This article is part of a series of policy briefs on gender equality published by Women Deliver, a leading global advocate for girls’ and women’s health, rights and wellbeing. This piece also appears in our gender policy newsfeed.
Women around the world are resilient and resourceful economic agents, overcoming persistent, gender-based barriers to advance the health, education and economic security of their families.
Every day, women demonstrate they can build informal and formal businesses out of very little capital, create networks to maximise limited resources and shoulder disproportionate care-taking responsibilities, which often include cooking, fetching water, growing food, cleaning and caring for children, the sick and the elderly. Women succeed in spite of laws, policies, social norms and institutions that hold them back.
A major systemic constraint to women’s economic empowerment are the adverse social and cultural norms that dictate the unequal status of women, their roles in society and control over their sexual and reproductive rights.
Adverse norms drive expectations around women’s role as primary caretakers and perpetuate gender bias and stereotypes in the workplace. And subtle gender bias impacts women’s own attitudes and preferences toward work, professional advancement, and even their perceptions and sometimes acceptance of violence and appropriate behaviour at work and at home.
Another major roadblock that women face is limited or insecure access, control, or ownership of vital assets, such as land, housing, financial services, capital, agricultural inputs and transportation, generating a host of economic challenges. Without secure rights to their land, women have less say over what gets planted and when, how soil and water sources are treated, and what gets sold.
In the push to empower women, everyone has a role to play — governments, donors, multilateral organisations, civil society and the private sector. The interventions identified below reflect the crosscutting nature and impact of enabling women’s economic empowerment.
1. Investing in ensuring women have secure land and property rights is one of the most effective long-term solutions to advancing women’s economic empowerment. A study in Tanzania found that women who have the same property and inheritance rights as men earn up to four times more income than those women who do not.
2. Improving economic literacy and promoting inclusive access to financial services, such as credit, savings and insurance, is critical. The focus on micro-credit has evolved considerably over the years, recognising a need for more comprehensive and systemic financial services for women in poverty that include, but are not limited to, cash transfers, loans, credit, savings, insurance and corresponding capacity building support.
3. Beyond just increased income, promoting women’s control over assets, resources and income — and increasing joint household decision-making — is critical for economic empowerment. This includes a woman’s ability to reinvest income into sustainable assets, livelihood expenditures and her family’s and community’s overall health, education, safety and well-being. These key economic decisions, however, are intricately wrapped into cultural norms around gender, age, ethnic background, health or physical status and overall social hierarchy.

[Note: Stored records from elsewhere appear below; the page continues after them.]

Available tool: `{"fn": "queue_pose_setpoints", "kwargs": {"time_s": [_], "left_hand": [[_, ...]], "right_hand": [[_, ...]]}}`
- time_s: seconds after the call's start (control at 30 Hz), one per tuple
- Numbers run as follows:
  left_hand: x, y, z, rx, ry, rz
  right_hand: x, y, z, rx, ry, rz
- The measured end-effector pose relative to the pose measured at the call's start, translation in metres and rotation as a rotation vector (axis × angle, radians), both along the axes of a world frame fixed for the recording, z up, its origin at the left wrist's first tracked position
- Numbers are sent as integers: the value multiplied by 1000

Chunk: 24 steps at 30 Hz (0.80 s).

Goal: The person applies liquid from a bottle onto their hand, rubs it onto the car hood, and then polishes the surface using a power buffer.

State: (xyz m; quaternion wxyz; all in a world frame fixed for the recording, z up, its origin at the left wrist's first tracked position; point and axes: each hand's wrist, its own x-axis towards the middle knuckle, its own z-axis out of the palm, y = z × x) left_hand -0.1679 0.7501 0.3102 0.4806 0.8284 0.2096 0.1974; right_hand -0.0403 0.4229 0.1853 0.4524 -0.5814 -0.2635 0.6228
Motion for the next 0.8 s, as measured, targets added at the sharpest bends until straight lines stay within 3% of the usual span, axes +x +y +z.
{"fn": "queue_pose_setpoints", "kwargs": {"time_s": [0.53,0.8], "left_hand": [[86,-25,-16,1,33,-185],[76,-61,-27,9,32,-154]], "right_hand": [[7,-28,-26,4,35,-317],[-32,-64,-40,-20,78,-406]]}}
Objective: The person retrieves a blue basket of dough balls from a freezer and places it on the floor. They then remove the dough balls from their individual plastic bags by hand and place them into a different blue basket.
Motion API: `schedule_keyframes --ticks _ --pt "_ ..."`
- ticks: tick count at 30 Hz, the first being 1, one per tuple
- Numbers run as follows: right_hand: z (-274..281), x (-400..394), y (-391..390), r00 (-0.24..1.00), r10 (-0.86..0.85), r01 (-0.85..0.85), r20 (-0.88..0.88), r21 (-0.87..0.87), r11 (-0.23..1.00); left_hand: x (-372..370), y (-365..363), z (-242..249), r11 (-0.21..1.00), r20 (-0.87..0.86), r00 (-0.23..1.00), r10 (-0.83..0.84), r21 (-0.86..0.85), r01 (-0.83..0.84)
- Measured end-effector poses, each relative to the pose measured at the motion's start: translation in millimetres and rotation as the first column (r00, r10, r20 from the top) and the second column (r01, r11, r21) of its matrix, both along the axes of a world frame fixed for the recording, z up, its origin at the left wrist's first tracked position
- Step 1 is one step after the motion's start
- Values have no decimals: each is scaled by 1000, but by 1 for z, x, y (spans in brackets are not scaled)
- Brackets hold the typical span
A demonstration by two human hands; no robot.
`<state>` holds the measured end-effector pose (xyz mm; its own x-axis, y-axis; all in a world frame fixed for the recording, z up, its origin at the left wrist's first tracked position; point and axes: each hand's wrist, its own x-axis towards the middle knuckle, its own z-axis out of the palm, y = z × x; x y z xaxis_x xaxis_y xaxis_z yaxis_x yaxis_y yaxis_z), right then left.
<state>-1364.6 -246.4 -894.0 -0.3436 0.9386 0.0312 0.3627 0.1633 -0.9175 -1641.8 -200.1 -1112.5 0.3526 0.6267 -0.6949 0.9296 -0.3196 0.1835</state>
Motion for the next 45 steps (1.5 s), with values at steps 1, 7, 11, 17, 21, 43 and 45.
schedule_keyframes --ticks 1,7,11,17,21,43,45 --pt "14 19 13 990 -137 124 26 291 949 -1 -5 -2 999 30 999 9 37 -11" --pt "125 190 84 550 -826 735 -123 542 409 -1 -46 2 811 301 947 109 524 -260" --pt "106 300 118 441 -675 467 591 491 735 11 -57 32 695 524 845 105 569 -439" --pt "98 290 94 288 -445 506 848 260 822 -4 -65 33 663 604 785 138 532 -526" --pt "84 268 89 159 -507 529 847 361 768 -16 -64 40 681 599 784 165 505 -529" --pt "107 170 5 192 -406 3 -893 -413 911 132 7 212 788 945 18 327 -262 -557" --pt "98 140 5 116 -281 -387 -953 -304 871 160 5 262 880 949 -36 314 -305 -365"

4. Investing in women’s networks and organising strengthens women’s visibility and representation. Women’s groups — including cooperatives, collectives, farmer groups, business associations and trade unions — are the bedrock of sustainable economic development for many women around the world. They can offer a safe haven in which women of limited means can pool and maximise resources, manage risk, innovate and experiment, build skills and capacity, mentor and learn from one another, organise and advocate for rights, share in care responsibilities, build confidence and receive key information on everything from market information to nutritional guidance, family planning and reproductive health. Despite their great economic, social and political benefits, however, very little money is invested in women’s groups.